In 1984, after completing his fellowship at Harvard, Kim Dae-jung began to plan his return to Korea. He sought Lister's input on his decision to return, and Lister arranged for Kim to speak at the State Department's Open Forum in 1985. Kim's speech, entitled ''The United States and the Prospects for Democracy in the Third World,'' was well-received, even though it contained some criticism of the foreign policy of the United States with regard to Korea. Kim later told Lister that he regarded his Open Forum speech ''as his greatest success in the U.S.''

Kim returned to Seoul on February 8, 1985, and was immediately placed under house arrest. He had not returned to Korea alone but with a group of supporters including members of the U.S. Congress, non-governmental activists, and Korean-Americans. In June 1987, he was cleared of all charges, and ran unsuccessfully for President. He ran again in 1992 before winning the December presidential election in 1997 and making history, at the age of 72, as the first opposition leader to become President of South Korea.

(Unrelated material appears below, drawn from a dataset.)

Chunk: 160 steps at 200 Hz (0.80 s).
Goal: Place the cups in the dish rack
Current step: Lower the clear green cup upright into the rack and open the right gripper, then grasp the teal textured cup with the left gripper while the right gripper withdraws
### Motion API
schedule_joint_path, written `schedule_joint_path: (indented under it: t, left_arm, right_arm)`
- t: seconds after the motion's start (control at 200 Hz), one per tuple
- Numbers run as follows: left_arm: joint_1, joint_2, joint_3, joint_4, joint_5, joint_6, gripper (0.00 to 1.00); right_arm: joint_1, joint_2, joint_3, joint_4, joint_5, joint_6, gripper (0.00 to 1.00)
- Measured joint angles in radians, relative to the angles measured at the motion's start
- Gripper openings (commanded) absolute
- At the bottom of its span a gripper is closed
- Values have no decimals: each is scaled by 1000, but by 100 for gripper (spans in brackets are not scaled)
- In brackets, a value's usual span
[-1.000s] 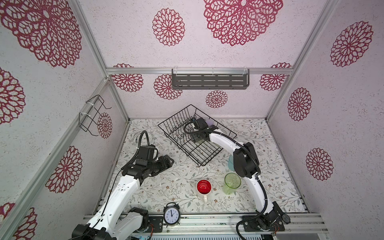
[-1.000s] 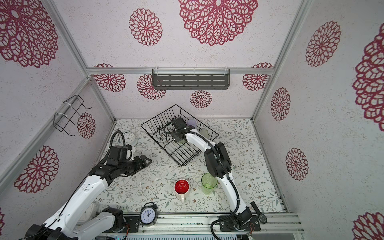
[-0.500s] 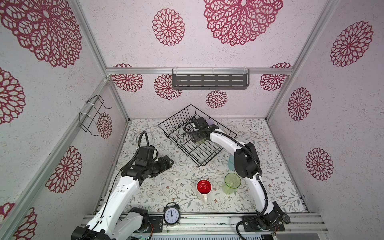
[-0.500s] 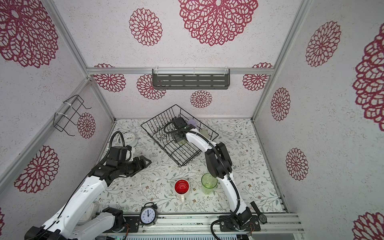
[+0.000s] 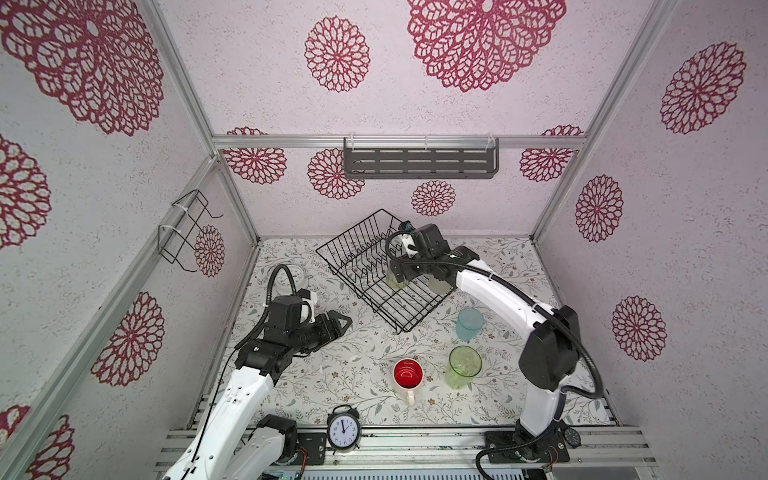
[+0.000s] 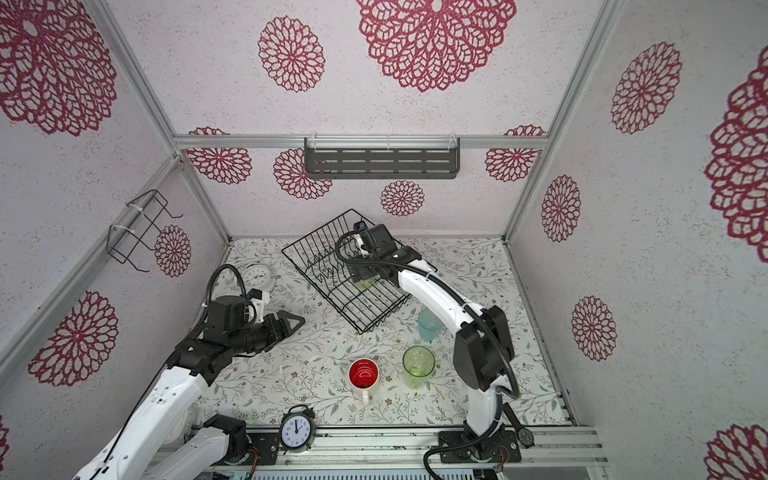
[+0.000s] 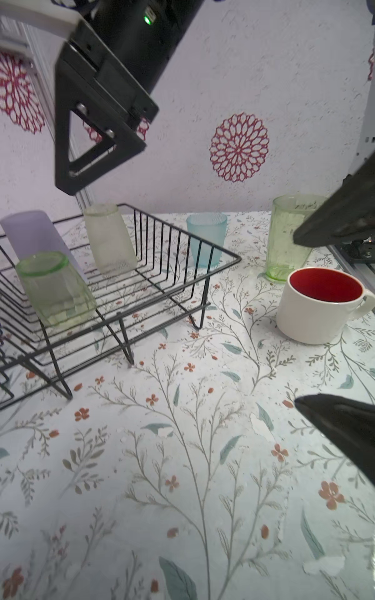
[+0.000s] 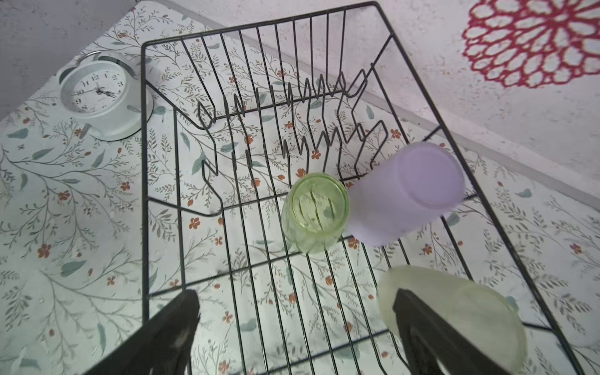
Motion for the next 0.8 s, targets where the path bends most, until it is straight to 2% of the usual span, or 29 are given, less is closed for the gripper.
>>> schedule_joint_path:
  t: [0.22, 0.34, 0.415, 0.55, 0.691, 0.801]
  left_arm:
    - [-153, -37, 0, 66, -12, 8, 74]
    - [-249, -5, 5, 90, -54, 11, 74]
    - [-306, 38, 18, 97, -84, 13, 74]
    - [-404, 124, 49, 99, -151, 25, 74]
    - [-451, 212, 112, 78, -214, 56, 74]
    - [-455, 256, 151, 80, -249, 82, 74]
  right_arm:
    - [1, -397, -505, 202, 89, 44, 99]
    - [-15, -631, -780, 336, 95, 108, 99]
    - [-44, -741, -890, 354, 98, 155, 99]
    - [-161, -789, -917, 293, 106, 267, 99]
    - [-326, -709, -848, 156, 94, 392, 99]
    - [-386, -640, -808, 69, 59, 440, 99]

Lister's rapport with Kim appears to have improved the relationship between Korean human rights activists and the U.S. State Department. Soon after Kim's return to Korea in 1985, and largely at Lister's urging, Korean democratic groups began to visit the Bureau of Human Rights and Humanitarian Affairs. In one instance, Lister invited Reverend Ko Yeong Kun, a Korean Presbyterian minister and supporter of Kim Dae-jung who was highly critical of U.S. foreign policy in South Korea, to come to the State Department and ''get to know the USG better.''

Lister and Kim remained in contact throughout the 1990s. In 1994, Lister was invited by Kim's foundation, the Kim Dae-jung Peace Foundation, to give a speech in South Korea. When Kim was elected President in 1997, Lister was invited to Seoul to attend the inauguration.

Lister's statement that South Korea represents a success story of how the human rights cause has improved U.S. foreign policy raises several questions. To what degree is U.S. human rights policy a pro-democracy policy? Is South Korea a human rights success story because it became a democracy? And how does improved dialogue between Korean human rights groups and the U.S. government serve U.S. foreign policy?

In a 1987 speech entitled ''Korea and United States Human Rights Policy,'' as well as in his 1999 memo to Koh on the U.S. government's South Korea policy, Lister moves seamlessly between the terms ''human rights'' and ''democracy.'' The section of this web site entitled ''Lister's Legacy: Human Rights, Democracy and U.S. Foreign Policy'' takes up the question of the relationship between democracy and human rights in more detail.